Purpose: Polycystic ovary syndrome (PCOS) is a very common endocrine, metabolic and reproductive disorder. The underlying pathophysiology is not yet fully understood and both genetic and environmental factors contribute to its development. We aimed to explore clinical and genetic aspects of familial clustering in PCOS, shedding light on its reproductive and metabolic consequences in both male and female first-degree relatives of the affected women. Methods: Searching the electronic database of PubMed up to October 2023, we synthesized findings from available prospective and retrospective studies and review articles, investigating the familial clustering of PCOS and incorporating data on its metabolic consequences and genetic associations. Results: There is a significant clustering of reproductive and metabolic abnormalities in first-degree relatives of women with PCOS. Genetic studies, including genome-wide association studies (GWAS), reveal a complex molecular etiology, emphasizing polygenic architecture.

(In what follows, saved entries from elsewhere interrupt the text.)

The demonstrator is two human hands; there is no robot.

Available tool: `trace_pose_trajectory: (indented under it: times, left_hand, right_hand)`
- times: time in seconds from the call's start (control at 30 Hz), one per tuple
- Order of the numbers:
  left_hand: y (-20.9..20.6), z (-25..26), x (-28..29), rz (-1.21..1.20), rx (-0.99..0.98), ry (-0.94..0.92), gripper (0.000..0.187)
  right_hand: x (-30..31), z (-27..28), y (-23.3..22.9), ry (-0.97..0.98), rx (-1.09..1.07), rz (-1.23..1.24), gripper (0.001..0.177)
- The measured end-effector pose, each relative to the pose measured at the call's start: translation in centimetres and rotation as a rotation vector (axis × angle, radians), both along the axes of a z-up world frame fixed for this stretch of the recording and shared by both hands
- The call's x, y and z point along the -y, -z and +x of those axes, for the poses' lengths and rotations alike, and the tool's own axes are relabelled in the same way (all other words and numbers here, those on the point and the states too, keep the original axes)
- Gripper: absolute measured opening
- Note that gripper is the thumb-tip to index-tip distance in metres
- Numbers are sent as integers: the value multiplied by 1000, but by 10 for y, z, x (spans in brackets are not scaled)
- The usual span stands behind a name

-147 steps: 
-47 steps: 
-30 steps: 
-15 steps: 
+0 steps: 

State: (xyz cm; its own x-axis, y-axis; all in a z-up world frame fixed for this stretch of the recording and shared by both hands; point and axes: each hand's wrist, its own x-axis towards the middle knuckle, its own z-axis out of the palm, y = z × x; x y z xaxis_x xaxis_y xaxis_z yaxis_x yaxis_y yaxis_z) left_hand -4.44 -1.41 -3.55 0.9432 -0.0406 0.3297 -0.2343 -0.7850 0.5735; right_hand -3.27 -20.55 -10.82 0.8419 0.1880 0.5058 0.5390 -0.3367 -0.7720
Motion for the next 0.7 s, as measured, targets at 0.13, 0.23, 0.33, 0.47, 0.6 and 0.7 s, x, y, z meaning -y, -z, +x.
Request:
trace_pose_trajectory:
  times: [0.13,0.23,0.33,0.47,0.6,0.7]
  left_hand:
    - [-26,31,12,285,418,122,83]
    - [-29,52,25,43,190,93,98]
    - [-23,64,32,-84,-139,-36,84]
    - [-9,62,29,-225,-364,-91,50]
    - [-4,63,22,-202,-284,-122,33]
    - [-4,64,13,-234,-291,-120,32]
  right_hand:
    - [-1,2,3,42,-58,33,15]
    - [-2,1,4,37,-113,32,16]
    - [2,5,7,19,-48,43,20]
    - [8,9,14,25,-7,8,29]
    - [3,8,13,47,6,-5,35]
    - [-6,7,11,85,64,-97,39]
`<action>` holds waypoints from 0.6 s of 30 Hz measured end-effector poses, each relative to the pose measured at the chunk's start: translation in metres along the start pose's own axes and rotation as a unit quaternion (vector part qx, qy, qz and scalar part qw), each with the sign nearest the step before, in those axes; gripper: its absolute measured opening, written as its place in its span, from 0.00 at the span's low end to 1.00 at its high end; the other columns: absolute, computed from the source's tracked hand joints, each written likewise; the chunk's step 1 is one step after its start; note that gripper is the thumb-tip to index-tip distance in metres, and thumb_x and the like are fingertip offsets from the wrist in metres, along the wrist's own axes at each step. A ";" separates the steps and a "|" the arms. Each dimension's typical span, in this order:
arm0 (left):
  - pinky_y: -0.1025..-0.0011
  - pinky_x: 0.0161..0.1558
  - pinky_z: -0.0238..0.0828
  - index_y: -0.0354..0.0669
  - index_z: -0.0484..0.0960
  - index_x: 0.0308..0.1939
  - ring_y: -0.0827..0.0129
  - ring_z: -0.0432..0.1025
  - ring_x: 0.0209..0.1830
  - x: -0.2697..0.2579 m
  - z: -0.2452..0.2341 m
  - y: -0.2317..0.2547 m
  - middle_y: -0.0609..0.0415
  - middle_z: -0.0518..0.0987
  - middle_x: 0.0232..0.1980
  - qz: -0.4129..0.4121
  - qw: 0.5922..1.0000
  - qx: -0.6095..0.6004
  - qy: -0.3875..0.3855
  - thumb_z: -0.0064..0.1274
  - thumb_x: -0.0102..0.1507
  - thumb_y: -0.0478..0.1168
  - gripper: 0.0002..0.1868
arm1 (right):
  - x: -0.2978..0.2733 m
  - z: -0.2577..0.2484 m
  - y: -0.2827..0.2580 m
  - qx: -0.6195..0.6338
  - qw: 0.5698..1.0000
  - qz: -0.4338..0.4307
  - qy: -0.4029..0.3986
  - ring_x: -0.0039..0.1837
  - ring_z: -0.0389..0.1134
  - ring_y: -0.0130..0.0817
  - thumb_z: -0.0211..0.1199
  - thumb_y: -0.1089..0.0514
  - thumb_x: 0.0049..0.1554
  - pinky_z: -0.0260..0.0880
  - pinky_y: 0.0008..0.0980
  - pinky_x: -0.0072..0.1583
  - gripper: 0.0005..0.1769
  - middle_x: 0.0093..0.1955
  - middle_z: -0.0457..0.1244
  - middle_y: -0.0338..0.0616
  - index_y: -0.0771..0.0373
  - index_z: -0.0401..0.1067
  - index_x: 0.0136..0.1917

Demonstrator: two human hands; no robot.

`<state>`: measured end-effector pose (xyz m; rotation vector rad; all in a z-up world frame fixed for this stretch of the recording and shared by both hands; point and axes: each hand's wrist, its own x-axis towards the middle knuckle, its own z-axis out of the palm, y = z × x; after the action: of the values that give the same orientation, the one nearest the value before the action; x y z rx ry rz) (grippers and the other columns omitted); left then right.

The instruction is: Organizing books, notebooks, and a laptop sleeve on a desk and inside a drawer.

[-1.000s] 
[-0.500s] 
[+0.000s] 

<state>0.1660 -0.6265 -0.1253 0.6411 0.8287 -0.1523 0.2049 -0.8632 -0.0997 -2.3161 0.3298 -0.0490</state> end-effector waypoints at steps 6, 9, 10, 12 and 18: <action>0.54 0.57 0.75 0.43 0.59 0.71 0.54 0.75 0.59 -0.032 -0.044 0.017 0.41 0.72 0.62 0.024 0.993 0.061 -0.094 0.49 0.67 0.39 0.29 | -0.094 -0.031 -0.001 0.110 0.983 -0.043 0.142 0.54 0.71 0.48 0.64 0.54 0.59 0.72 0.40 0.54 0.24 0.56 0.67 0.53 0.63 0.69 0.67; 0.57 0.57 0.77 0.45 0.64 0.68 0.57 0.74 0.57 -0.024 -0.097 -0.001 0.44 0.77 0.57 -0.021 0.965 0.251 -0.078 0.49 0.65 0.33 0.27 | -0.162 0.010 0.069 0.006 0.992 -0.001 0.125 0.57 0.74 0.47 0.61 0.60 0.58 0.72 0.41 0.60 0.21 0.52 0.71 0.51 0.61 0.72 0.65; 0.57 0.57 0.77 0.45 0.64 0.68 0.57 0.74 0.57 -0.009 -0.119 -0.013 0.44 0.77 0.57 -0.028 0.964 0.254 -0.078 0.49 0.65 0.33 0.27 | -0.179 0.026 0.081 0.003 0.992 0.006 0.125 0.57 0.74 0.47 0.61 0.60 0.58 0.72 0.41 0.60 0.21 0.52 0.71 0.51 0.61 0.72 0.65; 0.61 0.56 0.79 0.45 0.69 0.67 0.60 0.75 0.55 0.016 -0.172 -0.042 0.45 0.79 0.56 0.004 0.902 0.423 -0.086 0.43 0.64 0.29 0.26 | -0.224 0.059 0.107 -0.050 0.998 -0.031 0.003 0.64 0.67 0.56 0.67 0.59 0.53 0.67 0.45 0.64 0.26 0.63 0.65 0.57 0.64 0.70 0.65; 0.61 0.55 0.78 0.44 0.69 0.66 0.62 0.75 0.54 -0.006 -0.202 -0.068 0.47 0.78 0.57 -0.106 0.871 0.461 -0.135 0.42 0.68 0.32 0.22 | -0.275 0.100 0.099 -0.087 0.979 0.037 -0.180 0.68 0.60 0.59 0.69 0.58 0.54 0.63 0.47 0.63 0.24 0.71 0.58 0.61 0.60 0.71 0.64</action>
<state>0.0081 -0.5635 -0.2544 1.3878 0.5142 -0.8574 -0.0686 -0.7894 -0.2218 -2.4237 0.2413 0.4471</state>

This is supported by the identification of two distinct PCOS subtypes, termed “reproductive” and “metabolic” which exhibit differential genetic underpinnings. Conclusion: Clinicians should be aware of increased reproductive and metabolic dysfunction both in female and male first-degree relatives of PCOS probands. Current challenges include refining genetic risk scores and understanding the impact of PCOS genetic factors on diverse outcomes, necessitating a sex-specific approach in research and clinical practice. Future directions should address causality, improve diagnostic capability, and unravel the long-term consequences in both genders, emphasizing the importance of proactive clinical assessment in PCOS probands and their families.